Exercise ▸ Check each line of the material below, and copy it if it holds the string "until".

= Beginning of Section =

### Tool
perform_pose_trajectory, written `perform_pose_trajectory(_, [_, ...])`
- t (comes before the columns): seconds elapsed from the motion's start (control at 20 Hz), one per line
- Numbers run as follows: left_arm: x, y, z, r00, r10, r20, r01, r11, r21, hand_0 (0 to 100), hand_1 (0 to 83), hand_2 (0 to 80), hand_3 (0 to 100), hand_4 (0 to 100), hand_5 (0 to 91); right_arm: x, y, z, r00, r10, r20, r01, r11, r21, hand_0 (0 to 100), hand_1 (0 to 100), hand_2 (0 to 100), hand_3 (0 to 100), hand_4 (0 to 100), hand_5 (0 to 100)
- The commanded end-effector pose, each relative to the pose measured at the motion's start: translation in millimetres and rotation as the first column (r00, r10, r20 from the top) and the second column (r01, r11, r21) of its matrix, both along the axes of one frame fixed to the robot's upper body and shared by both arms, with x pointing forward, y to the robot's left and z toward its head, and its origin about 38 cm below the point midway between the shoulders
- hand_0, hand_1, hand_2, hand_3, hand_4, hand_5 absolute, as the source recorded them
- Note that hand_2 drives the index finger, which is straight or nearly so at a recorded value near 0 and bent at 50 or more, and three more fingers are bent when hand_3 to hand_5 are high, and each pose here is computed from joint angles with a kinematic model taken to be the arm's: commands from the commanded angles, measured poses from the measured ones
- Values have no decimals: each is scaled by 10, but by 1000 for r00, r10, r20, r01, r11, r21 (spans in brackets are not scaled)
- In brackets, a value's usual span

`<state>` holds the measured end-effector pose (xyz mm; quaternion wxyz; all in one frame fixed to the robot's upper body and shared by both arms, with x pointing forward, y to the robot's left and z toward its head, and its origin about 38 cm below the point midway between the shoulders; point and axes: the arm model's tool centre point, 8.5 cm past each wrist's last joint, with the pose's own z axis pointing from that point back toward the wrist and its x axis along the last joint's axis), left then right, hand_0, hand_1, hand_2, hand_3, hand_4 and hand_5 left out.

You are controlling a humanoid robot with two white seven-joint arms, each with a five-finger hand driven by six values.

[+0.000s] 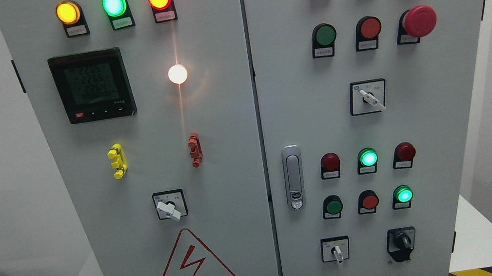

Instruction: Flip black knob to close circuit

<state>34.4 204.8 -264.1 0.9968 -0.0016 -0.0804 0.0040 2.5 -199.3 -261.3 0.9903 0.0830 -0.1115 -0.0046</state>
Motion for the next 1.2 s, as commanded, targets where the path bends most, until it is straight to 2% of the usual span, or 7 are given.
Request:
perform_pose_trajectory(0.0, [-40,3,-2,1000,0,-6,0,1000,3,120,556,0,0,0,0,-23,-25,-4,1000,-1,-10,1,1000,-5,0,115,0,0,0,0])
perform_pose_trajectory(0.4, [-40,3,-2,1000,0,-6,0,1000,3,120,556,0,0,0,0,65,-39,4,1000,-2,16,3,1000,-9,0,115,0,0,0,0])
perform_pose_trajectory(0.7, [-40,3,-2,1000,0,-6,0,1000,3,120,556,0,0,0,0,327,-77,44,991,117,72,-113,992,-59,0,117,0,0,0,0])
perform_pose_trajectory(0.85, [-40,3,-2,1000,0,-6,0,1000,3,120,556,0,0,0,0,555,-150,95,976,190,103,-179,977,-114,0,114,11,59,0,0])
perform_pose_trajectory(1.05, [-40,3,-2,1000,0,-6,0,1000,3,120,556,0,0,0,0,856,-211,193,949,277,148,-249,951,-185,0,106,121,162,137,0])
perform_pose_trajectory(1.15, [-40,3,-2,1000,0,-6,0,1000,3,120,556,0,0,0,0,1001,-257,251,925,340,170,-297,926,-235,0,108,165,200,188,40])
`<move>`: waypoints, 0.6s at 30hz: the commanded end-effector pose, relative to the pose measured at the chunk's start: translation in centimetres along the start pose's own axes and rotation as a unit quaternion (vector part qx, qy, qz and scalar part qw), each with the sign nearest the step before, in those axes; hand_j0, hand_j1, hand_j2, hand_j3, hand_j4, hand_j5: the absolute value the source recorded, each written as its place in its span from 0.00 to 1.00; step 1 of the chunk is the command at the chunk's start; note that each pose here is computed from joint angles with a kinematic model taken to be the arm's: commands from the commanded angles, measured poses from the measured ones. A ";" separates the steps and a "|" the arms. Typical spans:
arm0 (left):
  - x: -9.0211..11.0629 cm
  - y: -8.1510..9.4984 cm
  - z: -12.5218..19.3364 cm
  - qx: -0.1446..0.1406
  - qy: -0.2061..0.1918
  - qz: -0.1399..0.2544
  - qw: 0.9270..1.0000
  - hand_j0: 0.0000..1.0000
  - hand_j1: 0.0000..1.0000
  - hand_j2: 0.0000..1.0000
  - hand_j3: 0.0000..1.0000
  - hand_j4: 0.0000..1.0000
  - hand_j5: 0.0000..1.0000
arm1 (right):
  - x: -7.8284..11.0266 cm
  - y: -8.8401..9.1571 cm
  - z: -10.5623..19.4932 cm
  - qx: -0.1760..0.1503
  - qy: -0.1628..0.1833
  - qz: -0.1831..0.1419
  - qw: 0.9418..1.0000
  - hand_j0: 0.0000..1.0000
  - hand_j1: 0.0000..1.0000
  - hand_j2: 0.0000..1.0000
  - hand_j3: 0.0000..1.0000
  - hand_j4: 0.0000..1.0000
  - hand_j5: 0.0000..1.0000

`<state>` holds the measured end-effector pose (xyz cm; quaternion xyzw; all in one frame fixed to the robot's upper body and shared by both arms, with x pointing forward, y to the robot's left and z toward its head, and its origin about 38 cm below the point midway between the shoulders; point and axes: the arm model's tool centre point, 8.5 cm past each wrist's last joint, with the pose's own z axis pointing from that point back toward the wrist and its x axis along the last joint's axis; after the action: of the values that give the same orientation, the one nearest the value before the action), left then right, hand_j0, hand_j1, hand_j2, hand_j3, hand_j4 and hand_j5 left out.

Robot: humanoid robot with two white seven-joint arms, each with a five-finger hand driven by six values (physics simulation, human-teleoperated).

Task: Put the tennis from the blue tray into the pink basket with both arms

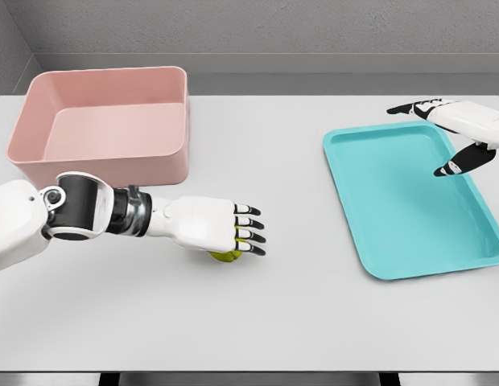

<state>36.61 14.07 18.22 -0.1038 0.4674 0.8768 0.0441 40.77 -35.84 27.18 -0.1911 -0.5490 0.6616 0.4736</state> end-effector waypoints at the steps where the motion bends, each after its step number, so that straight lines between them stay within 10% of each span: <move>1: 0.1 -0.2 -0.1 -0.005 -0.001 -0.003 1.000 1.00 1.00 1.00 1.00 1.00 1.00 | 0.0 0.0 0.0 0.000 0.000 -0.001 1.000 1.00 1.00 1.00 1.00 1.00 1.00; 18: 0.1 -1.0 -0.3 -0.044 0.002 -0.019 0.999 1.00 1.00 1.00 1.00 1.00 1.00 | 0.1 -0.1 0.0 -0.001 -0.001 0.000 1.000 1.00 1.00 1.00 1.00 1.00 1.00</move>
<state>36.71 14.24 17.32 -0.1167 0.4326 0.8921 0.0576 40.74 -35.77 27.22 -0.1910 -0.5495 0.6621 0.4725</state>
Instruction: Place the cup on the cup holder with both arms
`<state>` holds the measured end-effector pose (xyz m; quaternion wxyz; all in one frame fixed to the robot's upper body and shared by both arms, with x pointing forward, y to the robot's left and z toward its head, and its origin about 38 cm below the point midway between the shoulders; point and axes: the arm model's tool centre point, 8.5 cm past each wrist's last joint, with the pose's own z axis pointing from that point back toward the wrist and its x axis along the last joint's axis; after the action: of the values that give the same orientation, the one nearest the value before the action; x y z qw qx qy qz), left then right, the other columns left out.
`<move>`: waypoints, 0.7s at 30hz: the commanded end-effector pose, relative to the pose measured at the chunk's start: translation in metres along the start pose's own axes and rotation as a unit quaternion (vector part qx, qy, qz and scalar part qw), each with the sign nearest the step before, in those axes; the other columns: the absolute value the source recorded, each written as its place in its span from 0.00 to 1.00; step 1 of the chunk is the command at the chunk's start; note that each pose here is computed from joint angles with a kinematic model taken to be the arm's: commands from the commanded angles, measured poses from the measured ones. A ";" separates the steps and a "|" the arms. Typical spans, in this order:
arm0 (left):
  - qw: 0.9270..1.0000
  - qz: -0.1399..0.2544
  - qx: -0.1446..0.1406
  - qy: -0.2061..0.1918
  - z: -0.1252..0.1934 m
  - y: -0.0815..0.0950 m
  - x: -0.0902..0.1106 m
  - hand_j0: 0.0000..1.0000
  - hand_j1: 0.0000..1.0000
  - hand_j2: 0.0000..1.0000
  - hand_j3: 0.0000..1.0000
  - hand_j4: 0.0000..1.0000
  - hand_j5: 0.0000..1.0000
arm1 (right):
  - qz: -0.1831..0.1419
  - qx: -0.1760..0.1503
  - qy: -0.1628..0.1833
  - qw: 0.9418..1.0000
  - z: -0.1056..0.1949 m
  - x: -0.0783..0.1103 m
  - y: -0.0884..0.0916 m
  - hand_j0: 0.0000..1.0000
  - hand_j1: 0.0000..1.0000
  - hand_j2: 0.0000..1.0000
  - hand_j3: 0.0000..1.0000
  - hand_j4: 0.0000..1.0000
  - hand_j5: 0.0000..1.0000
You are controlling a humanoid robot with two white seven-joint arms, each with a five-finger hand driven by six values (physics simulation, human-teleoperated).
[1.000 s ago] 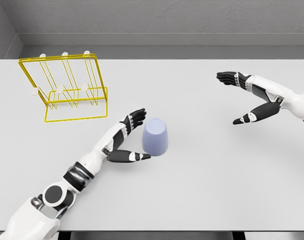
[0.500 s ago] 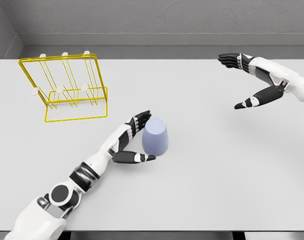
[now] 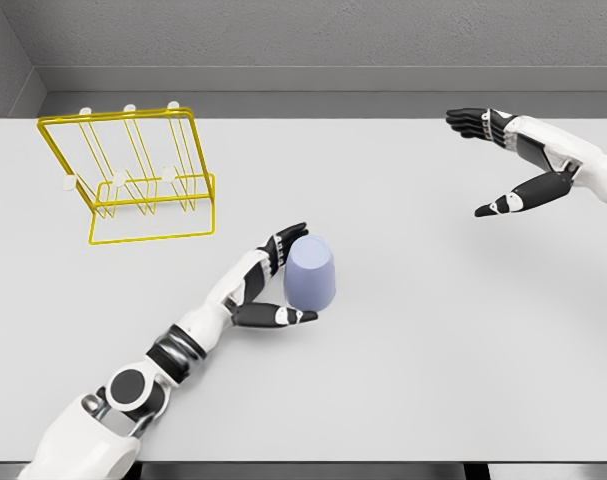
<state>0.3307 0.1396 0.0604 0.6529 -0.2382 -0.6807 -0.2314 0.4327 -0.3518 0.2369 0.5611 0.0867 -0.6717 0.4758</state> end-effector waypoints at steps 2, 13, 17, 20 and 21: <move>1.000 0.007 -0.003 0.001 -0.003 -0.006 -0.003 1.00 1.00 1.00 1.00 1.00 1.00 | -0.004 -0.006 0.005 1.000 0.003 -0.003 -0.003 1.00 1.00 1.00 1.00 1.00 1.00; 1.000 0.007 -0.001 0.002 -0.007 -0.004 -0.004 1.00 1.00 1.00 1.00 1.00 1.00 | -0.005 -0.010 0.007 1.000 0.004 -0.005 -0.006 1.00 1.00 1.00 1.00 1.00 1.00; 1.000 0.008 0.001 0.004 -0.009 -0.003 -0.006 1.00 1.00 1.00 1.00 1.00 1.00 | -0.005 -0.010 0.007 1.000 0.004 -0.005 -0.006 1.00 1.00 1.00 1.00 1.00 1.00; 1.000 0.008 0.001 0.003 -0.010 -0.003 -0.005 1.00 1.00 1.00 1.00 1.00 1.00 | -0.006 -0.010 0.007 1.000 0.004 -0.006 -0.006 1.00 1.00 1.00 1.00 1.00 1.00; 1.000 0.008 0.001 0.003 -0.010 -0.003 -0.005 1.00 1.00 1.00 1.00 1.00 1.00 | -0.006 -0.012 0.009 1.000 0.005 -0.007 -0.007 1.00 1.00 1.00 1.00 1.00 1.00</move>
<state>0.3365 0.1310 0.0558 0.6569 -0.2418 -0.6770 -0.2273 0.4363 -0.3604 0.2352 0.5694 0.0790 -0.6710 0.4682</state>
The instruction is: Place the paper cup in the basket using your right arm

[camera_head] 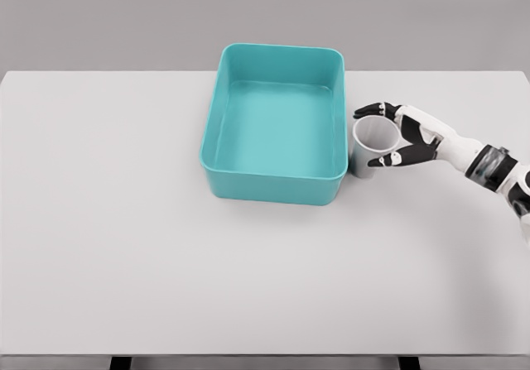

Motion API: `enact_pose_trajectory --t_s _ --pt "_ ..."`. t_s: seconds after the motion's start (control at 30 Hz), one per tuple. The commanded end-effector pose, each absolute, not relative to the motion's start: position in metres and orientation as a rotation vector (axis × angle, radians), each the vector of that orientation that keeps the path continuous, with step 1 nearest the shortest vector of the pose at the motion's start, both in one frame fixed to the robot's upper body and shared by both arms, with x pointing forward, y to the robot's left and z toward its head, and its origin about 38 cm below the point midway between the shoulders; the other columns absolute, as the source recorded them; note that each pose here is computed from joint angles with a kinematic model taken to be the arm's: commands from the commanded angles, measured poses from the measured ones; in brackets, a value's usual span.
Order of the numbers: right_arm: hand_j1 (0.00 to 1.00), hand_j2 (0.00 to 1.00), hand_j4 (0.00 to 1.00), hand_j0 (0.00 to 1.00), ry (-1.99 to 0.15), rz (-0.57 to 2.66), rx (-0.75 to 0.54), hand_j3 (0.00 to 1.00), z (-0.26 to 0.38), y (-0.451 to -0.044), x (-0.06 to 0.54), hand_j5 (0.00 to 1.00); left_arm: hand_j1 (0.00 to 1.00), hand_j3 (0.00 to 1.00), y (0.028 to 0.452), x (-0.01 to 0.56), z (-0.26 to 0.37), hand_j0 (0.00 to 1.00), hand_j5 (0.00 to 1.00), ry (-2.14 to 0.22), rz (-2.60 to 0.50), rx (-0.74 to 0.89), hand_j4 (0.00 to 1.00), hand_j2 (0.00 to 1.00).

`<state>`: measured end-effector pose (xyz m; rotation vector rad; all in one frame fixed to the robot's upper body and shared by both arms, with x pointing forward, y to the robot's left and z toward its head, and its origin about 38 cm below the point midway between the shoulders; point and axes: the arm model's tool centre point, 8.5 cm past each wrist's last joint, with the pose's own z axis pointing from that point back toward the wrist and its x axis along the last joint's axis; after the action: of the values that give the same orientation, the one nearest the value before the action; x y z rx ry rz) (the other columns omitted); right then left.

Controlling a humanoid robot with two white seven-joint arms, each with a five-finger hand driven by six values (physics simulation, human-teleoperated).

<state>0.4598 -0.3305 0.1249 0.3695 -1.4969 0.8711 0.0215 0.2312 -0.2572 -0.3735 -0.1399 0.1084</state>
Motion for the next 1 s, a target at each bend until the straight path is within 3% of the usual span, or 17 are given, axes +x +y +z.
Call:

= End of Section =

Response for this exercise ▸
Motion for the next 1.2 s, as commanded, targets where the path bends most, until it is straight to 2% of the usual span, or 7 are given.
Motion for the next 1 s, a target at each bend until the straight path is within 3% of the usual span, or 17 are given, axes +x +y +z.

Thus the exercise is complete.